GD: Yikes. Not living now is tough, because Mara– the main character– is very much a modern woman, and it’s hard for me to imagine anyone from old Hollywood playing her. Davis could maybe be played by a young Jack Lemmon, although he is also very much a modern person. Now Argent Leeds… he would need an actor capable of being debonair and creepy at the same time. Cary Grant, maybe, although he might even be too socially adept. Anthony Perkins, except he’s too creepy and not debonair enough. Maybe I’ll stick with Cary Grant.
BBB: How do you keep track of your world building?
GD: World-building hasn’t been much of an issue, because for the most part I like to keep my novels as much in the real world as possible. All are set in the present, in this reality we all live in, but with one or two tiny alterations. In the Immortal books that tweak is the main character, an otherwise ordinary 60,000 man, and the idea that the “magical” beings we’re all familiar with (vampires, demons, etc) are real, but magic is not. In Fixer, it’s very much the real world, except the main character can see five seconds into the future. In Sapphire Blue, there actually is magic, but it’s extremely subtle, and limited to one collection of artifacts. All of the people in it are normal humans living in our world.
BBB: Please tell us more about Sapphire Blue and the storyline that drives it.
GD: It’s about Mara Cantor, a pretty young scholar working as an intern in a natural history museum, who becomes romantically/sexually entangled with Argent Leeds a rich museum benefactor and all around famous person. And I’m leery of over-describing at the risk of spoiling some of the surprises. There are issues of consent in the book that are impossible to miss or ignore, and I know a lot of readers are going to be uncomfortable. Oh, and there’s an orgy. A big-ass, I-don’t-know-how-many-pages orgy.
BBB: How many more books there be in this world?
GD: I don’t know yet. I think Mara’s story is done, and I’m not interested in following up on Argent Leeds. But there is at least one secondary character from Sapphire Blue who deserves her own book, so I think the next erotic novel I write will be for her. After that, who knows?
BBB: Did you do any kind of research to determine the details of your characters lives / lifestyles?
GD: No, I pretty much made it all up. Even the archeology stuff. The details on the Sumerians is 90% invented, and the 10% that wasn’t came from research I had done for Hellenic Immortal. I even made the Sumerian god Pazuzu a non-gender-specific god because it was easier on the storyline.
BBB: Are you a plotser or a pantser? or a Planster (a combo of both)
GD: I never know the answer to this question. Here’s what I do: I make up the plot as I write, and I write from the beginning and keep going until I get to the end.
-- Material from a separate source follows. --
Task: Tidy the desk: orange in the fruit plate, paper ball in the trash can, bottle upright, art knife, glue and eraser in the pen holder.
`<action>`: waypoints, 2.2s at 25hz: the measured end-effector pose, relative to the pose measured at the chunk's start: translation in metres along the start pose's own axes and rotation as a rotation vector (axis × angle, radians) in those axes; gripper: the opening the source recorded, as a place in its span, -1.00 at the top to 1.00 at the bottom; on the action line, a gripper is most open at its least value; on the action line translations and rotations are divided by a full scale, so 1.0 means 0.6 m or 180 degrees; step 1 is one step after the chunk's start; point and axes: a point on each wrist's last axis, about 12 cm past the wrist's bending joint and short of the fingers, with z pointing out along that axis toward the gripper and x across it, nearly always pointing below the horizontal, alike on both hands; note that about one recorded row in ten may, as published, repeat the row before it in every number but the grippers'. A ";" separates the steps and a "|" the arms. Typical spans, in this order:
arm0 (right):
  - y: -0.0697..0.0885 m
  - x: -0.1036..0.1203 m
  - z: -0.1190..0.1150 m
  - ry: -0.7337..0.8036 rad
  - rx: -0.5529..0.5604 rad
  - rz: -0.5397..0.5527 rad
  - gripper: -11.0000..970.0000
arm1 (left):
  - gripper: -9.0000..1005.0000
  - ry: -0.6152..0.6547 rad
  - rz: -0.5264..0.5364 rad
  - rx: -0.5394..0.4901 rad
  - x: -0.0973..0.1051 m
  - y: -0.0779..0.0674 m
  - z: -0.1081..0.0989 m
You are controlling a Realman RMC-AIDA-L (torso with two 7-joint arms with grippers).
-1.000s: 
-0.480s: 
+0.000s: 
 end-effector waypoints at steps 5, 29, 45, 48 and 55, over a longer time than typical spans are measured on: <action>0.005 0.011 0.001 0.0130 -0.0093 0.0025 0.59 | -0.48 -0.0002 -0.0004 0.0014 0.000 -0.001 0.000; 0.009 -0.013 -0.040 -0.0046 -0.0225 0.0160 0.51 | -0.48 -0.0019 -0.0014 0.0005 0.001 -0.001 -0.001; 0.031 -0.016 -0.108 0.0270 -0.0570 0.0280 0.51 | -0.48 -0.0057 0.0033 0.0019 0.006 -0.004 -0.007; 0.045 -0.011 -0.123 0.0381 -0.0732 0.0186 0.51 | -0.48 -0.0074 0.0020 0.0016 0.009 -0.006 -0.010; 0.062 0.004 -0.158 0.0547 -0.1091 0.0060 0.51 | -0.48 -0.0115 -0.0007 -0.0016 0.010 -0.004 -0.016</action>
I don’t outline or do character sketches, I don’t write out-of-order, and I don’t end up with extra scenes. My first draft is probably someone else’s second or third draft. But none of that means I don’t plan ahead, and develop the plot before writing it down. What it means is all of my pre-writing and plotting is done and retained in my head.
BBB: What types of characters/creatures can readers expect in your world?
GD: Right now, I think human beings are plenty monstrous enough without having to worry about other creatures. That doesn’t mean I won’t play with a convention or two. Sapphire Blue was certainly me riffing on the idea of a vampire’s glamour, and I’ve got a notion or two on zombie lore I’d like to explore.
BBB: Do you ever come up with anything so wild that you scare yourself, that leaves you wondering where that came from?
BBB: What’s coming up for you in 2014?
GD: The third book in my Immortal series is going to be released in October: Immortal at the Edge of the World, and I just self-published a short thriller called Surviving Hector. I plan on writing another short story as G. Doucette– erotica, in other words– so look for that. I am also writing a blog weekly (more or less) for the Huffington Post’s Books section, and I’ve been covering a range of things including how to write a good sex scene. I might work on a romance for my next book, or that second erotic novel, I haven’t decided.